#### Required action
Only these lines, please: the first one of the records through the one containing "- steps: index", retyped exactly, both ends included and pictures omitted.

[Records from a dataset]

====

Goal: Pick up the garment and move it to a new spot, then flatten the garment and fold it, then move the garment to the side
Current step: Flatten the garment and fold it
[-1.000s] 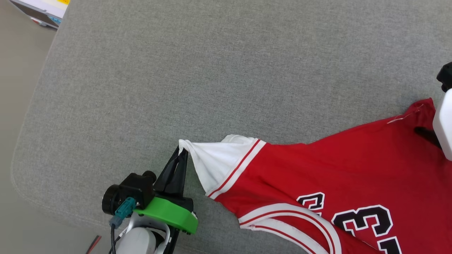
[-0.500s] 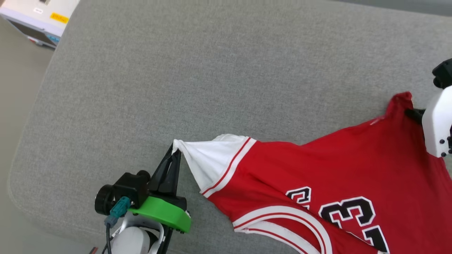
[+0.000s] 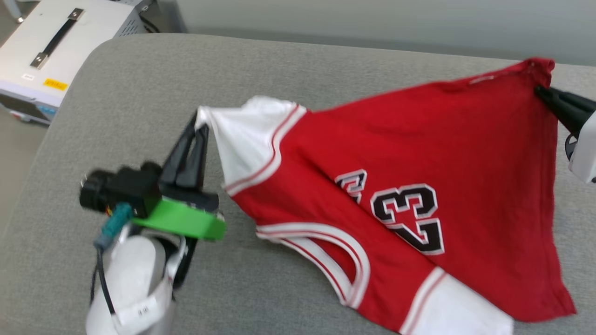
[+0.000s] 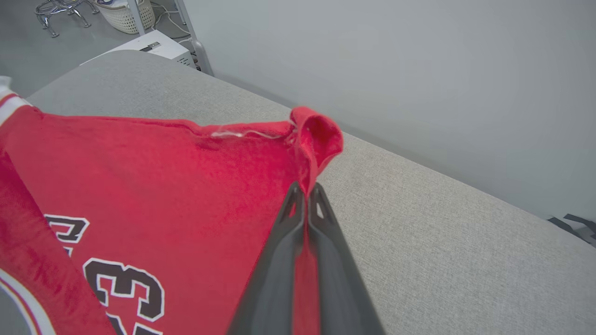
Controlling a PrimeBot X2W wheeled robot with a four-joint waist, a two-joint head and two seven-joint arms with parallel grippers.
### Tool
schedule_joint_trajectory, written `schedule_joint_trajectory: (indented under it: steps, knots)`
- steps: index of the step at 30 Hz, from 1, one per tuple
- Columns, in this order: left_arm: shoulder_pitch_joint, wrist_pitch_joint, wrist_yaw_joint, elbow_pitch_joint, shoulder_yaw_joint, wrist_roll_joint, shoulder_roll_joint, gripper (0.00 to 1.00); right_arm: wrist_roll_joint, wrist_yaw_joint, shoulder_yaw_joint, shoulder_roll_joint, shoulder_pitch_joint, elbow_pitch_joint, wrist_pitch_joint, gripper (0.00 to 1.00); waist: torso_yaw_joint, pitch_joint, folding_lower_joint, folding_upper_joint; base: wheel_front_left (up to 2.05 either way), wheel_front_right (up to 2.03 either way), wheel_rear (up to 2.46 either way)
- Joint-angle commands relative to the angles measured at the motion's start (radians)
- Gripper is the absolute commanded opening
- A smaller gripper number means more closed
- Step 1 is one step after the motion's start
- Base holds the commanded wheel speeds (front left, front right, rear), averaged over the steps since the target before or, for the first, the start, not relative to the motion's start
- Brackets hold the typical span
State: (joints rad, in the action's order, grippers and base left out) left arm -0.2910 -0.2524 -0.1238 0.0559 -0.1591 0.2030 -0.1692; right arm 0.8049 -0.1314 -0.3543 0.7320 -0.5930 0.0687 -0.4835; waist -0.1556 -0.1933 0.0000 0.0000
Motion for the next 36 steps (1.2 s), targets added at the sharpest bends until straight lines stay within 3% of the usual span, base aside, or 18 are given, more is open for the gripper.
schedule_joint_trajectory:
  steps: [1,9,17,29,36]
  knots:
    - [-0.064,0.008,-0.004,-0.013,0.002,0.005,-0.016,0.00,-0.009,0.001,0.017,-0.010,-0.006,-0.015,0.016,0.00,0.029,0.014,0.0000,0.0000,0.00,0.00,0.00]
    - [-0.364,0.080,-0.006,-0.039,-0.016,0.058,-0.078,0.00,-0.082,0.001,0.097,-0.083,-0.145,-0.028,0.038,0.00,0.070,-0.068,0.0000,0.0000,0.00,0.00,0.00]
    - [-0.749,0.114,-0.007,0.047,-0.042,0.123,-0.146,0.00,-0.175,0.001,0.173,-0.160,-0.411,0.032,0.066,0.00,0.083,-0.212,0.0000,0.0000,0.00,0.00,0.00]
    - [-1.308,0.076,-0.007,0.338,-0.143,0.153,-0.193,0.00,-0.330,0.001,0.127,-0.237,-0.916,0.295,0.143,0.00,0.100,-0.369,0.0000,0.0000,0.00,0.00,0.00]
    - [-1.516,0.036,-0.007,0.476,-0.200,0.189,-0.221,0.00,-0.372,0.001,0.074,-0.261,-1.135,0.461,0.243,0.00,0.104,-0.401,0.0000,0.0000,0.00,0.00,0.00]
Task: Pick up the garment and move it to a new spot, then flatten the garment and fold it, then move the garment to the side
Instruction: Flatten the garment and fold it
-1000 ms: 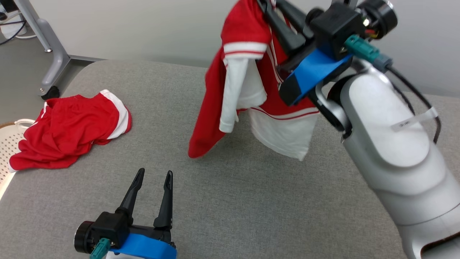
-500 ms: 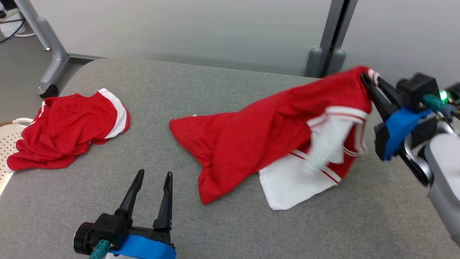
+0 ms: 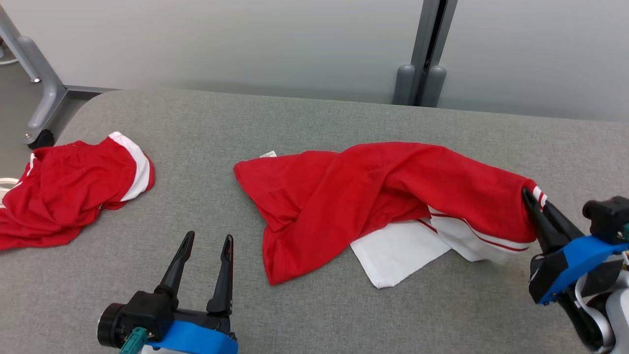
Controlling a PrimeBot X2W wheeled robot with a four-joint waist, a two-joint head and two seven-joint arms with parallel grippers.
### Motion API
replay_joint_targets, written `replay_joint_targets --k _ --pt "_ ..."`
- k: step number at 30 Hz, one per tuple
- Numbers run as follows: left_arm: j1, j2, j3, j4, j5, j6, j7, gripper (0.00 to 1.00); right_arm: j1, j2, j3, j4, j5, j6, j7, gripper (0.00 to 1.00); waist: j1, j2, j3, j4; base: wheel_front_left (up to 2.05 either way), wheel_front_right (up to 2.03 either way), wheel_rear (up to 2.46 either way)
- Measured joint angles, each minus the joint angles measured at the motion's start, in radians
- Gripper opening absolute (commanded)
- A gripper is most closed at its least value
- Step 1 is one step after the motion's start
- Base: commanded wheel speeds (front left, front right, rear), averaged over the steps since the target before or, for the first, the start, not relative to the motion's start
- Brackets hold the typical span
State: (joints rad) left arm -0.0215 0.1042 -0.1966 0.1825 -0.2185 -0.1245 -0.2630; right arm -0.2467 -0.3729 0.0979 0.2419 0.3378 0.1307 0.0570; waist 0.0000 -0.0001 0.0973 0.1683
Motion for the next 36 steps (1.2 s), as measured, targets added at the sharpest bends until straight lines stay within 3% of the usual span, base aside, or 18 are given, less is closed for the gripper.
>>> replay_joint_targets --k 6,10,12,17,23,29,30,31,36 --pt "0.001 0.006 0.007 -0.007 -0.001 -0.001 0.0 1.0 0.202 0.131 -0.137 -0.349 0.07 0.0 0.162 0.0 -0.0001 0.0 0.009 -0.013 0.0 0.0 0.0" --pt "-0.006 0.007 0.005 -0.01 -0.001 -0.001 0.0 1.0 0.285 0.166 -0.197 -0.421 0.071 0.0 0.246 0.0 0.0 0.0 0.025 -0.014 0.0 0.0 0.0" --pt "-0.021 0.007 0.0 -0.015 -0.001 -0.001 0.0 1.0 0.289 0.177 -0.235 -0.396 0.04 0.0 0.268 0.0 0.0 0.0 0.042 -0.01 0.0 0.0 0.0" --pt "-0.043 0.006 -0.01 -0.016 -0.001 -0.001 0.0 1.0 0.217 0.119 -0.246 -0.243 -0.073 0.0 0.263 0.0 0.0 0.0 0.077 0.002 0.0 0.0 0.0" --pt "-0.07 0.007 -0.017 -0.015 -0.001 -0.001 0.0 1.0 0.044 0.037 -0.23 -0.016 -0.195 0.0 0.192 0.0 0.0001 0.0001 0.115 0.033 0.0 0.0 0.0" --pt "-0.086 0.008 -0.028 -0.013 -0.002 -0.001 0.0 1.0 -0.104 0.02 -0.217 0.147 -0.274 0.0 0.097 0.0 0.0002 0.0001 0.139 0.066 0.0 0.0 0.0" --pt "-0.087 0.008 -0.028 -0.013 -0.002 -0.001 0.0 1.0 -0.121 0.021 -0.218 0.168 -0.29 0.0 0.084 0.67 0.0002 0.0001 0.14 0.069 0.0 0.0 0.0" --pt "-0.087 0.008 -0.028 -0.012 -0.002 -0.001 0.0 1.0 -0.133 0.027 -0.223 0.185 -0.294 0.0 0.077 1.0 0.0002 0.0001 0.139 0.071 0.0 0.0 0.0" --pt "-0.081 0.009 -0.016 -0.003 -0.001 -0.001 0.0 1.0 -0.134 0.068 -0.245 0.208 -0.282 0.0 0.039 1.0 0.0 0.0001 0.117 0.067 0.0 0.0 0.0"
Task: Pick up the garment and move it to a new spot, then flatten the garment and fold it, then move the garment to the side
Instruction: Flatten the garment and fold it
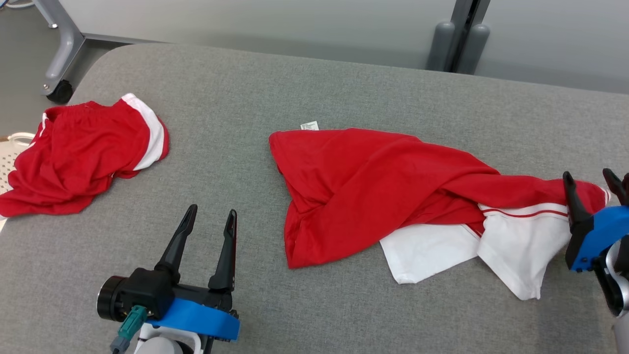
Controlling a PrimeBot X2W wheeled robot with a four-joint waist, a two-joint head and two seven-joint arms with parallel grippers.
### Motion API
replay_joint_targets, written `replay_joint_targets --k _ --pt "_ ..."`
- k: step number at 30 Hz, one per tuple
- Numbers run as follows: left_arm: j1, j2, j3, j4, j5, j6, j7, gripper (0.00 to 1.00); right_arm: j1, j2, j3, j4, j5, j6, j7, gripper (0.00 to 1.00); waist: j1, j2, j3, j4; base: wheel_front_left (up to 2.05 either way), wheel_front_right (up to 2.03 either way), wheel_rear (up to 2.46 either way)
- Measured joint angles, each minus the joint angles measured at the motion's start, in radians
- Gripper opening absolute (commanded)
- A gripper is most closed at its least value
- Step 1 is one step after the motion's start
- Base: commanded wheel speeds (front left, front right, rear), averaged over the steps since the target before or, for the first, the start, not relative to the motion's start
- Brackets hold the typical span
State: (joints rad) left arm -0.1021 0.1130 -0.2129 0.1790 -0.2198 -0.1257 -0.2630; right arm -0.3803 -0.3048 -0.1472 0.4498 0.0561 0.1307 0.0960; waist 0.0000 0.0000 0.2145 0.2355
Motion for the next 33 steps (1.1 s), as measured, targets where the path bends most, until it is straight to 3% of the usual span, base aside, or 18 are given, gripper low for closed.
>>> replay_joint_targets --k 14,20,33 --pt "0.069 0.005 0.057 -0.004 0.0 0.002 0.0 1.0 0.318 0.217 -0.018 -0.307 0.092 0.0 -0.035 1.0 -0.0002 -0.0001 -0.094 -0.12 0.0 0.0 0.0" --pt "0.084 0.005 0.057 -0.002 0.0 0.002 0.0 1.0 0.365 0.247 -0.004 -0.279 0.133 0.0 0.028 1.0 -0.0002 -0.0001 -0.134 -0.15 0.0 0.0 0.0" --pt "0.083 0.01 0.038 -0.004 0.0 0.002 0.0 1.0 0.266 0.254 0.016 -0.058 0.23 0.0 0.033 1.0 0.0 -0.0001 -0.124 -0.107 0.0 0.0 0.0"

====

#### Answer space
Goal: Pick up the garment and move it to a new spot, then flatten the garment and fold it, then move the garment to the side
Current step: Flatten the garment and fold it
[-1.000s] 
[-0.500s] 
[+0.000s] 
[+0.000s] 
Controlling a PrimeBot X2W wheeled robot with a four-joint waist, a two-joint head and two seven-joint arms with parallel grippers.
### Tool
schedule_joint_trajectory, written `schedule_joint_trajectory: (indented under it: steps, knots)`
- steps: index of the step at 30 Hz, from 1, one per tuple

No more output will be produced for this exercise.